What the exercise asks: Exact copy required. Repeat the records, but keep the pictures out.

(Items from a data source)

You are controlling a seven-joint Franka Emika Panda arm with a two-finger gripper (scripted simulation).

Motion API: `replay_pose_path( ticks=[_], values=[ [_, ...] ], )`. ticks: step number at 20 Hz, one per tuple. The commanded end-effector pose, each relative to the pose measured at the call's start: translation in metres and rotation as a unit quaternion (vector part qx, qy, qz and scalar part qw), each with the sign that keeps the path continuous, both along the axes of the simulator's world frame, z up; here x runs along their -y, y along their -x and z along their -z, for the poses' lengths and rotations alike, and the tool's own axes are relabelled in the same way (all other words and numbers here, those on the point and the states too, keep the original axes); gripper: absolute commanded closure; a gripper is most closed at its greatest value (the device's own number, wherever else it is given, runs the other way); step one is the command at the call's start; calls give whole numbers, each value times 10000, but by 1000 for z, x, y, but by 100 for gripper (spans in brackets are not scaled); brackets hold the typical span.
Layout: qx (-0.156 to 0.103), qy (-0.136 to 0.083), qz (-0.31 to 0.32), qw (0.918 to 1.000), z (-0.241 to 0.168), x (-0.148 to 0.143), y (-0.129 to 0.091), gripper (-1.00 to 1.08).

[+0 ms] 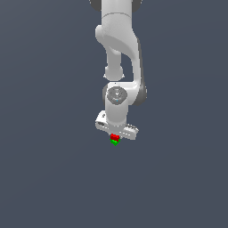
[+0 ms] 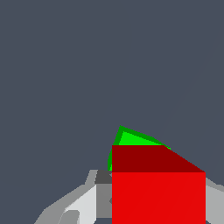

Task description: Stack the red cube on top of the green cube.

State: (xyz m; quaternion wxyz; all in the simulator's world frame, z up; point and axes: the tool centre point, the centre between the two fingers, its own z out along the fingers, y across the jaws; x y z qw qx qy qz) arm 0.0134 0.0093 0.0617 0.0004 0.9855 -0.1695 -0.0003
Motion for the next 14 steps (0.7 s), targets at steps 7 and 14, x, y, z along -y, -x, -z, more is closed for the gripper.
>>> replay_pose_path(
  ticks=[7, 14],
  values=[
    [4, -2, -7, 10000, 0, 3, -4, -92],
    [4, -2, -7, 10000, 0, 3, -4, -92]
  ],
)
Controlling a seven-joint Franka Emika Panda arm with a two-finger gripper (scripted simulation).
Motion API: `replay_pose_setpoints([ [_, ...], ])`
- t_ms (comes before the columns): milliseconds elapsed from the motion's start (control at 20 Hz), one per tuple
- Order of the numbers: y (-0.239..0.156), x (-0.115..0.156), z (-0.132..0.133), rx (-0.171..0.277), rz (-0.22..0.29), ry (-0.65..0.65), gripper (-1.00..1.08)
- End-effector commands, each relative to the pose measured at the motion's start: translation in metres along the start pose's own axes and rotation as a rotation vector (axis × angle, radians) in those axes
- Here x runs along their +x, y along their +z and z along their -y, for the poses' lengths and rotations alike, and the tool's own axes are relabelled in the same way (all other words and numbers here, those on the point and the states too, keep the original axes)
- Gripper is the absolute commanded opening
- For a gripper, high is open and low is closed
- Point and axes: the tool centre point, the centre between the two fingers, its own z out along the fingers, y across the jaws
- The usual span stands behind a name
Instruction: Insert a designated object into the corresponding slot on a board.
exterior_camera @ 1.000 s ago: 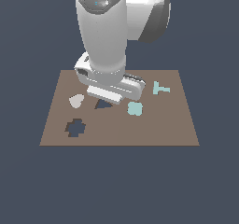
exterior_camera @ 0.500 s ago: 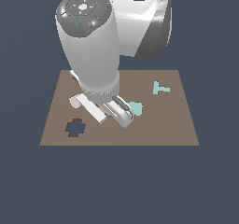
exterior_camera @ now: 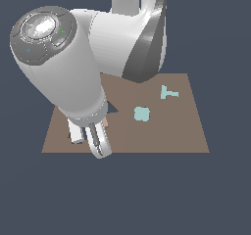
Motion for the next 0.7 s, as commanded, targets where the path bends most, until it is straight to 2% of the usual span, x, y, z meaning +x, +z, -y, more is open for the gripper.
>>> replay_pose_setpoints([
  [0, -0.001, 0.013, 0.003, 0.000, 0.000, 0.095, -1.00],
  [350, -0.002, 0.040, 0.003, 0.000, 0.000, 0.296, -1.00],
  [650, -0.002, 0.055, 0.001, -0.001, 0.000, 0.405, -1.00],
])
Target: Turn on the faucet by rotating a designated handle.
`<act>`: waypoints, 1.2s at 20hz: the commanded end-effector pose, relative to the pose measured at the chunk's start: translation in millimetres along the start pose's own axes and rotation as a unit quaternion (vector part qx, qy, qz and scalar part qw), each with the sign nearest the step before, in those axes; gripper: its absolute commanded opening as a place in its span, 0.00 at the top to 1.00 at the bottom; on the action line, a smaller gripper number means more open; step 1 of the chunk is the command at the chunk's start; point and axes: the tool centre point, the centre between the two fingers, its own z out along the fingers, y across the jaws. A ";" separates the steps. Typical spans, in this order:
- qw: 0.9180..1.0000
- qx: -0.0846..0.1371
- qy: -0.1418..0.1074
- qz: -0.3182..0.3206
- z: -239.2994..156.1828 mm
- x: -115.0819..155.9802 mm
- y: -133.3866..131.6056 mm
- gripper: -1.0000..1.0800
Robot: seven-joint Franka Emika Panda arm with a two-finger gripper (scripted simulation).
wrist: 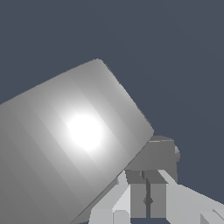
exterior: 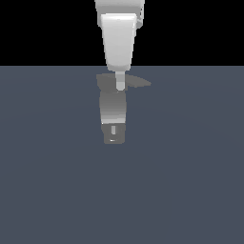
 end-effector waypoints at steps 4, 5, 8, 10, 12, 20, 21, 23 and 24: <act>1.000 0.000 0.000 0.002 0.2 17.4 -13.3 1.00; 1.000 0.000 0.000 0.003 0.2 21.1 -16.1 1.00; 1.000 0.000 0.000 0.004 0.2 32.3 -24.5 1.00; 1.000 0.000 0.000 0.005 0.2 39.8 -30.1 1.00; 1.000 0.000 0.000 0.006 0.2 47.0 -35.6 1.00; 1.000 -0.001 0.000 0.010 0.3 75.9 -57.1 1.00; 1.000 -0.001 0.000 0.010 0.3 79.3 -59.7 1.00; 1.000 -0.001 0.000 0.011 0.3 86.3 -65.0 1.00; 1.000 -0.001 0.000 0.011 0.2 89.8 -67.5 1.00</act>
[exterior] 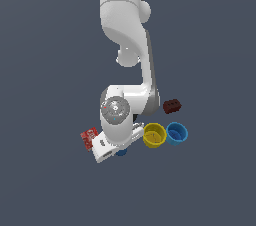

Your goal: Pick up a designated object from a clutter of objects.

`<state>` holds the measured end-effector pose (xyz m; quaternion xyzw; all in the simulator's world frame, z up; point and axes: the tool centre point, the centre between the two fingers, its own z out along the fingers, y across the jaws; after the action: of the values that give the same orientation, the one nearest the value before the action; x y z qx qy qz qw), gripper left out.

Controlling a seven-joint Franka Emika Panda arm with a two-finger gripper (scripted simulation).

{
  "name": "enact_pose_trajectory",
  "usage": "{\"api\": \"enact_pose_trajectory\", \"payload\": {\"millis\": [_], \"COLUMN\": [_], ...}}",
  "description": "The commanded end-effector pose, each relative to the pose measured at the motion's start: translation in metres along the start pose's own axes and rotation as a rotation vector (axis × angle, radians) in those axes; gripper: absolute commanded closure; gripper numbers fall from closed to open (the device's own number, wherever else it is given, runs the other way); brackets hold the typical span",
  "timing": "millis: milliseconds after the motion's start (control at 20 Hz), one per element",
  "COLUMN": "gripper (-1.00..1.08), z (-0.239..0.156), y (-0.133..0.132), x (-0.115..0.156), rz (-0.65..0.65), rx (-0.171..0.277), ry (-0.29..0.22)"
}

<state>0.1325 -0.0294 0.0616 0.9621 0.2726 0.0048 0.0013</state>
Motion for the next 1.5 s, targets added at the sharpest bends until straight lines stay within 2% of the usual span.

Answer to the problem:
You are controlling a seven-joint Franka Emika Panda arm with a two-finger gripper (scripted simulation).

Motion API: `replay_pose_path( ticks=[_], values=[ [_, ...] ], )`. ticks: step number at 20 Hz, one per tuple. The commanded end-effector pose, each relative to the pose measured at the call's start: translation in metres and rotation as a unit quaternion (vector part qx, qy, qz and scalar part qw), each with the sign that keeps the path continuous, both along the axes of the simulator's world frame, z up; here x runs along their -y, y along their -x and z along their -z, for the poses' lengths and rotations alike, and the tool's own axes are relabelled in the same way (all other words and numbers here, those on the point and the states too, keep the original axes); gripper: absolute commanded closure; a gripper is most closed at its greatest value (the device's own number, wherever else it is given, runs the other way); step one is the command at the call's start; calls give whole numbers, each value times 10000, but by 1000 for z, x, y, but by 100 for gripper (spans in brackets are not scaled); brackets hold the typical span.
Layout: qx (-0.156 to 0.103), qy (-0.136 to 0.083), qz (-0.31 to 0.32), qw (0.918 to 1.000), z (-0.241 to 0.168), x (-0.148 to 0.143), y (-0.129 to 0.091), gripper (-1.00 to 1.08).

[+0 ms] 
[+0 ms] 

Task description: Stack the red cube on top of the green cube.

State: (xyz m; quaternion wxyz; all in the simulator's world frame, z up; point and axes: the tool centre point, the centre between the two fingers, its own z out along the fingers, y across the jaws; x y z qw qx qy qz) arm 0.0134 0.0093 0.0617 0.0004 0.9855 -0.1695 -0.0003
Motion for the next 14 steps (0.7 s), targets at steps 7 and 14, x, y, z along -y, -x, -z, more is closed for the gripper.
>>> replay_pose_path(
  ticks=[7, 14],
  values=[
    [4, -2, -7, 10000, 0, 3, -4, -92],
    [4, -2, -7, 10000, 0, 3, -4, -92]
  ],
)
Controlling a seven-joint Franka Emika Panda arm with a two-finger gripper (scripted simulation).
Motion API: `replay_pose_setpoints([ [_, ...], ])`
- t_ms (comes before the columns): milliseconds elapsed from the motion's start (control at 20 Hz), one per tuple
- Order of the numbers: y (-0.239..0.156), x (-0.115..0.156), z (-0.132..0.133), rx (-0.171..0.277), rz (-0.22..0.29), ry (-0.65..0.65), gripper (-1.00..1.08)
- End-effector commands, each relative to the pose measured at the motion's start: translation in metres along the start pose's own axes and rotation as a rotation vector (axis × angle, radians) in those axes
- Here x runs along their +x, y along their +z and z along their -y, for the poses' lengths and rotations alike, and the tool's own axes are relabelled in the same way (all other words and numbers here, those on the point and the states too, keep the original axes)
- Gripper is the absolute commanded opening
- For a gripper, high is open and low is closed
- Point and axes: the tool centre point, the centre between the two fingers, its own z out along the fingers, y across the jaws
- The usual span stands behind a name
Instruction: Insert a designated object into the corresponding slot on a board.
exterior_camera @ 1.000 s ago: 
exterior_camera @ 0.500 s ago: 
exterior_camera @ now: 
Motion for the next 0.7 s, as commanded, targets where the path bends most, until it is straight to 2% of the usual span, x, y, z meaning +x, +z, -y, more is open for the gripper.
>>> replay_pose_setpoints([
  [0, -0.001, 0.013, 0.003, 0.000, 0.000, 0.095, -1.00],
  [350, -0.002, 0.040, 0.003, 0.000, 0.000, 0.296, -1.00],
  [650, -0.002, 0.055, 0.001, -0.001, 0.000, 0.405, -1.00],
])
Target: Turn on the faucet by rotating a designated handle.
`<act>`: waypoints, 1.2s at 20hz: the commanded end-effector pose, relative to the pose measured at the chunk's start: translation in millimetres along the start pose's own axes and rotation as a unit quaternion (vector part qx, qy, qz and scalar part qw), each with the sign nearest the step before, in those axes; gripper: its absolute commanded opening as a place in its span, 0.00 at the top to 1.00 at the bottom; on the action line, a smaller gripper number means more open; step 1 of the chunk is the command at the chunk's start; point and axes: the tool centre point, the centre between the two fingers, its own z out along the fingers, y across the jaws. A ";" separates the steps. Typical spans, in this order:
- qw: 0.9180..1.0000
- qx: -0.0846..0.1371
- qy: -0.1418..0.1074
- qz: -0.3182..0.3206
- z: -239.2994..156.1828 mm
- x: -115.0819..155.9802 mm
- y: -133.3866..131.6056 mm
- gripper: -1.0000..1.0800
Robot: seven-joint Franka Emika Panda arm with a two-finger gripper (scripted simulation).
wrist: 
exterior: 
 end-effector waypoints at steps 4, 5, 8, 10, 12, 20, 21, 23 and 24: <act>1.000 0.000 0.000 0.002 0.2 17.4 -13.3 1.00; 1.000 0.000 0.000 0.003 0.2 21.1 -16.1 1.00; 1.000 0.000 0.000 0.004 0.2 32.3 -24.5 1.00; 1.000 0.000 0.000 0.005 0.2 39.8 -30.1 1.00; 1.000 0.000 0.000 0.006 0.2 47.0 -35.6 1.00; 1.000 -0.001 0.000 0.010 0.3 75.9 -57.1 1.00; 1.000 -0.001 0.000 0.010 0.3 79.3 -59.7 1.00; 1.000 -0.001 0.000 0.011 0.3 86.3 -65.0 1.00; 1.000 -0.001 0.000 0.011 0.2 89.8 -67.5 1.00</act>
[exterior] 

Your goal: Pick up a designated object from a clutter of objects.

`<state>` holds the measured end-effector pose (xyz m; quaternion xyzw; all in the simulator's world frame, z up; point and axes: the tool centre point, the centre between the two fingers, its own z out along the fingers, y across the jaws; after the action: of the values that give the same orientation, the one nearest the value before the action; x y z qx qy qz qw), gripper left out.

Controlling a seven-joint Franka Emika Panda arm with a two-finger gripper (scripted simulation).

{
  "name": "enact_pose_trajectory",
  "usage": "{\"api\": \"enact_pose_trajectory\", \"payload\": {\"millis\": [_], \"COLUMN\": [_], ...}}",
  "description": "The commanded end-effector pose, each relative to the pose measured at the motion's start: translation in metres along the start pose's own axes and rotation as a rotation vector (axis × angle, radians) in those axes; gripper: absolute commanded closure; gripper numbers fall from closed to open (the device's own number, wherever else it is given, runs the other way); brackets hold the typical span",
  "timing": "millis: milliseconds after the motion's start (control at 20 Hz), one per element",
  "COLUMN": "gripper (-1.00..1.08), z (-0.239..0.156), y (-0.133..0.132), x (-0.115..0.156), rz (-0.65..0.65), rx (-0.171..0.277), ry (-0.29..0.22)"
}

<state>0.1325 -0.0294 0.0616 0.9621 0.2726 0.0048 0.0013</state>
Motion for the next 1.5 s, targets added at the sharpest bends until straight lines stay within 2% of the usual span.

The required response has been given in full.